=== WHAT YOU HAVE TO DO ===
Look below for the line containing "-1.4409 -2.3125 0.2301" and the line containing "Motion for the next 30"; repeat exactly those two lines and all lines between them, and nothing else.

(RECORDS PROVIDED Opens)

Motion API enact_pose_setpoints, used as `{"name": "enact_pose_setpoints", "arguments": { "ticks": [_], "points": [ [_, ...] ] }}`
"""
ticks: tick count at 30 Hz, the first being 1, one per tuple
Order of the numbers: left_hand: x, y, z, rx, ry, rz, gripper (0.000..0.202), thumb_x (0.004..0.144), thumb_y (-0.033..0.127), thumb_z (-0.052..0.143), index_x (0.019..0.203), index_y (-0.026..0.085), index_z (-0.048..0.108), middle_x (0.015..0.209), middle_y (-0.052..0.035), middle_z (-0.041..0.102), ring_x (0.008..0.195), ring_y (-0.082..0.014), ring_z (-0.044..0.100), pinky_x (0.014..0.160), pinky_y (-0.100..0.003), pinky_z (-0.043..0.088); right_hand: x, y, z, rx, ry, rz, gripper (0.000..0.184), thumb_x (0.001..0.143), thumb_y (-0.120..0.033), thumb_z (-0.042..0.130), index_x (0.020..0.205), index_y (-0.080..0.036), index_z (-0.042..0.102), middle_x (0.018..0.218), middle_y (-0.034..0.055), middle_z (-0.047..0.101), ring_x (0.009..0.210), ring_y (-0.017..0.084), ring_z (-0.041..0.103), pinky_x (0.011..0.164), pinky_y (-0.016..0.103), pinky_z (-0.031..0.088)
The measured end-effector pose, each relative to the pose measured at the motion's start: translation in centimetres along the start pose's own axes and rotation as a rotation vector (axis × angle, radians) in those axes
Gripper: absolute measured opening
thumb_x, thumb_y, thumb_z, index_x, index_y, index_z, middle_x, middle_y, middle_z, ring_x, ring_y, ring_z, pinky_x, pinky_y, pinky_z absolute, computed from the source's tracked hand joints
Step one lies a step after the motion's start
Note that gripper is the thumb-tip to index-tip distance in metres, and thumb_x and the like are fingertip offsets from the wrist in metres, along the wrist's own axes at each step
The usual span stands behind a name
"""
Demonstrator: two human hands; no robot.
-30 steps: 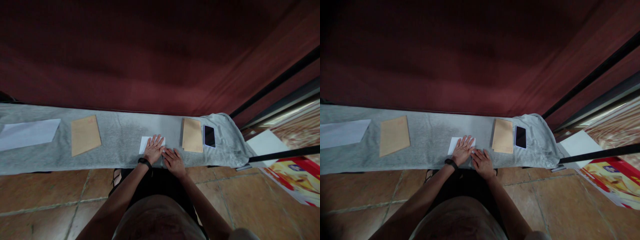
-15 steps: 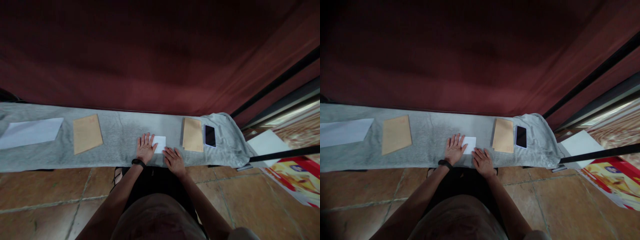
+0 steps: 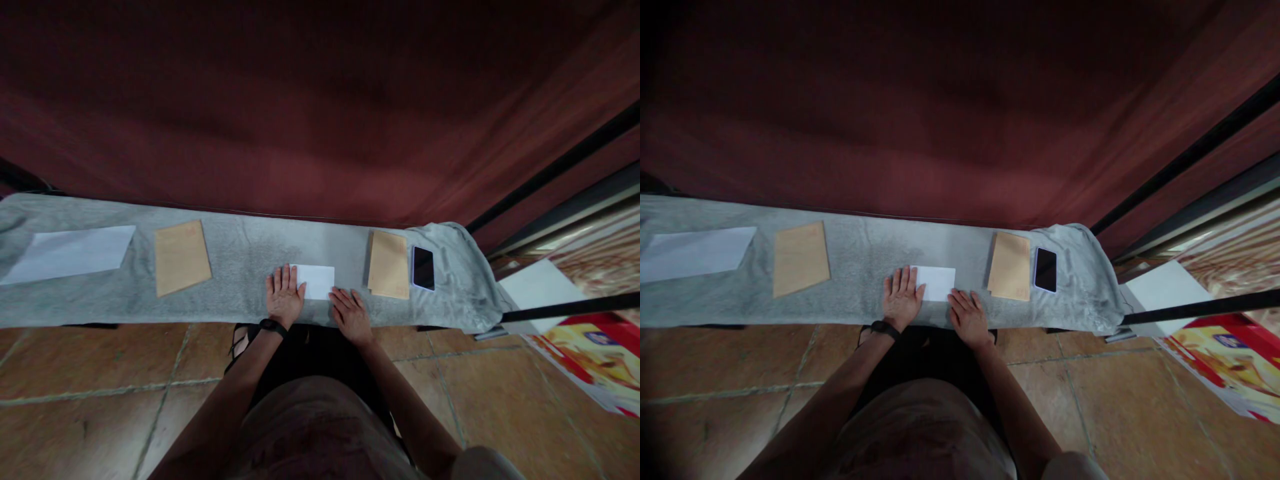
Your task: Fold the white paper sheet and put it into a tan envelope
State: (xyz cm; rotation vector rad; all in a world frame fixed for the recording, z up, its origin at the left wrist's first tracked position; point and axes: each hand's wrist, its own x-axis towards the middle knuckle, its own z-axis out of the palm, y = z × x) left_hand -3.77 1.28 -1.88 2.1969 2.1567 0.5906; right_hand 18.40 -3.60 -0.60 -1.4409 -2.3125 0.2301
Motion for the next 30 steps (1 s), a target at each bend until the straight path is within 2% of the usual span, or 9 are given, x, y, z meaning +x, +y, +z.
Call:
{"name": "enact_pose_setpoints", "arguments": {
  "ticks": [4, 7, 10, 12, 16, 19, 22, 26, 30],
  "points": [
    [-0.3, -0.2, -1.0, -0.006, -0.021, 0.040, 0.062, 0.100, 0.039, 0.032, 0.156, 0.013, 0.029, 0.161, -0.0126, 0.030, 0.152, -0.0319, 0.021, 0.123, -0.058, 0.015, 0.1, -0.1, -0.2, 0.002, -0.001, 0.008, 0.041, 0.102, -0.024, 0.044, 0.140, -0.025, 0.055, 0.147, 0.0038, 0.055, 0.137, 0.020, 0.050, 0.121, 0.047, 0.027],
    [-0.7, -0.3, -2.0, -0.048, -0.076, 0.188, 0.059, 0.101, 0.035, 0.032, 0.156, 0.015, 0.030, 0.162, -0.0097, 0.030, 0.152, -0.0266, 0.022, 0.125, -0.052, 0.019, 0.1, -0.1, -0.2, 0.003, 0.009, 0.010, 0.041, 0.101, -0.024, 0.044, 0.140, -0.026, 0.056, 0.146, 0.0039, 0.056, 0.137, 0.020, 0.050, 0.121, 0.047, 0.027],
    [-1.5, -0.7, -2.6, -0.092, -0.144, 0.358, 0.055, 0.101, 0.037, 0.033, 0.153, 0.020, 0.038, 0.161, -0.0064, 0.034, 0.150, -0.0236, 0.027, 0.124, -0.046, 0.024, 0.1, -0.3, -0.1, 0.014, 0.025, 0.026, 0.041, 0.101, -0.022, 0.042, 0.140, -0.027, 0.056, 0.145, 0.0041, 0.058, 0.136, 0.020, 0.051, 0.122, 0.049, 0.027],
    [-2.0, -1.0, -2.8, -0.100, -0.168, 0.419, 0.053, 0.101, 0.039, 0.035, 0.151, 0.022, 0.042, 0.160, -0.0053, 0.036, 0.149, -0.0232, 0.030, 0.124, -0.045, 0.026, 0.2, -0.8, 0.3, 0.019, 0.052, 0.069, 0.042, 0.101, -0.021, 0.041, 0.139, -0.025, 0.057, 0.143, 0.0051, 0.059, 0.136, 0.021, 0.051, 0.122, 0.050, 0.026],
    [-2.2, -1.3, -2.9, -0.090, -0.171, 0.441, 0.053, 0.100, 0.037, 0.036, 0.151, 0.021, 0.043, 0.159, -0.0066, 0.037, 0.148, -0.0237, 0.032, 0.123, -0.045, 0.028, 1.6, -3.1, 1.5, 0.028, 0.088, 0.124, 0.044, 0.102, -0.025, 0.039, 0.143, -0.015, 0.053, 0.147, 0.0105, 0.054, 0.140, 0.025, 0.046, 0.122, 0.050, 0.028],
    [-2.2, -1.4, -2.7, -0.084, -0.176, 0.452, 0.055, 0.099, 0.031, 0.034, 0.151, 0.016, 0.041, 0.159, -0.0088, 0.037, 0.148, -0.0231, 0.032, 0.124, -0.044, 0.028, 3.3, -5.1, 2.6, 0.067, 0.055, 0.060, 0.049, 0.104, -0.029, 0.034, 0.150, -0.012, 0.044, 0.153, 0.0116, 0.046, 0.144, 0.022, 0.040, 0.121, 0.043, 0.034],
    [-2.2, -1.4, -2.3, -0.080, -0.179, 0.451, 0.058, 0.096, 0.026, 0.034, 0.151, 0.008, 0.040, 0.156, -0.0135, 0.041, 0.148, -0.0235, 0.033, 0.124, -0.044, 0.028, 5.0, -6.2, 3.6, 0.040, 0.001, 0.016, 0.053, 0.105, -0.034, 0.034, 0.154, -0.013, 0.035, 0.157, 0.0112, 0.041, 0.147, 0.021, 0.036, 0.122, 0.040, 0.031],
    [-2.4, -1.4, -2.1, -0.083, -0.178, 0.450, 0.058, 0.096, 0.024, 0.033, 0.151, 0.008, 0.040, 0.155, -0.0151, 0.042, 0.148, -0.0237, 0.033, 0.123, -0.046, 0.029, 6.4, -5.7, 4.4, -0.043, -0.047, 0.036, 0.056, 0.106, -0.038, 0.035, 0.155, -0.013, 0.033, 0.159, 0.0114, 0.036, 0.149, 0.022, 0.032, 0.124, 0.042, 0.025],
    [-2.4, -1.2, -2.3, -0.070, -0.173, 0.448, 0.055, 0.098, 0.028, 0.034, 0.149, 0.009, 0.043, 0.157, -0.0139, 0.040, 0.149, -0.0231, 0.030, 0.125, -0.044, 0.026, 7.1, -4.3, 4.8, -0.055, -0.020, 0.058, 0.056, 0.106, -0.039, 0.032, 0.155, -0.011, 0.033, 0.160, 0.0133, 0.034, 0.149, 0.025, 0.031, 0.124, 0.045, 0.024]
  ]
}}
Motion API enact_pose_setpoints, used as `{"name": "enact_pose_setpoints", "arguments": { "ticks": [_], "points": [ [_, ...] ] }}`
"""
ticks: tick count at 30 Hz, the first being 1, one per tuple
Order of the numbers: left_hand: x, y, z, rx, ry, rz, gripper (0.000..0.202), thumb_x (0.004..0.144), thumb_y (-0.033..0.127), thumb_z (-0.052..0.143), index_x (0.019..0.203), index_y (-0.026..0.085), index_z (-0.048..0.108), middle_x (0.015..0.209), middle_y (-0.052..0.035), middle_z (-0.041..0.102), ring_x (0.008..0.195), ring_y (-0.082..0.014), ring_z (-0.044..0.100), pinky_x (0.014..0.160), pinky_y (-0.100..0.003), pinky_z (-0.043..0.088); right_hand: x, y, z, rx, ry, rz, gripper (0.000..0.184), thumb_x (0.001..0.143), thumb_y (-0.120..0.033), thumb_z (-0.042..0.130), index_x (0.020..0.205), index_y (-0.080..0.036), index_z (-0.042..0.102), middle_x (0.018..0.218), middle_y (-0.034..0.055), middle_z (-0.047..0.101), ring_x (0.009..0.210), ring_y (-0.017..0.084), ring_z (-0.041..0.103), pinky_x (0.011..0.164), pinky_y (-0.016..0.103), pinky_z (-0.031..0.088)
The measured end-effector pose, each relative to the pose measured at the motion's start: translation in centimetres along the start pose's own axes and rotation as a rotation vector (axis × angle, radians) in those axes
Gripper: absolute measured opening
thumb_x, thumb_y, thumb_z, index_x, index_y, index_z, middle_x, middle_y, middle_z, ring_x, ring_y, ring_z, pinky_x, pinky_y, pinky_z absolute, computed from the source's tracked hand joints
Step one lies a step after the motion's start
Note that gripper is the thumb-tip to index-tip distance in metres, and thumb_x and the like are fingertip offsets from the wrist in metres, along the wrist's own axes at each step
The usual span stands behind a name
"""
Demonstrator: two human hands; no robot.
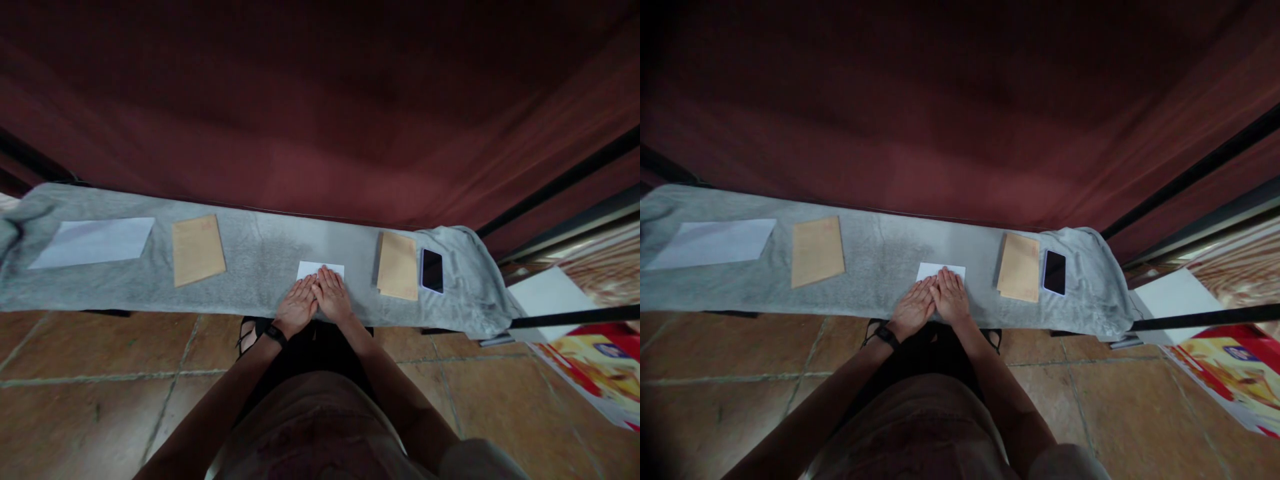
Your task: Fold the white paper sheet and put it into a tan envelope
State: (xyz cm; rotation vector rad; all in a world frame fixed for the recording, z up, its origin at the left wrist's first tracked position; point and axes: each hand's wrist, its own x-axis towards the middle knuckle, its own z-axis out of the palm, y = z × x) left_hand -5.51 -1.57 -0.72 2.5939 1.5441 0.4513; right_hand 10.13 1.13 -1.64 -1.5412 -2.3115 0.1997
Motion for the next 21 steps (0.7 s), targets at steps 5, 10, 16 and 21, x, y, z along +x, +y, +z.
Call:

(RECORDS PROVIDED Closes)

=== EXERCISE RESULT ===
State: (xyz cm; rotation vector rad; all in a world frame fixed for the recording, z up, its origin at the left wrist's first tracked position; point and axes: each hand's wrist, its own x-axis towards the middle knuckle, its own z-axis out of the palm, y = z × x) left_hand -3.77 1.28 -1.88 2.1969 2.1567 0.5906; right_hand 18.40 -3.60 -0.60 -1.4409 -2.3125 0.2301
Motion for the next 30 steps (1 s), a target at each bend until the straight path is within 2% of the usual span, or 9 are given, x, y, z meaning +x, +y, +z.

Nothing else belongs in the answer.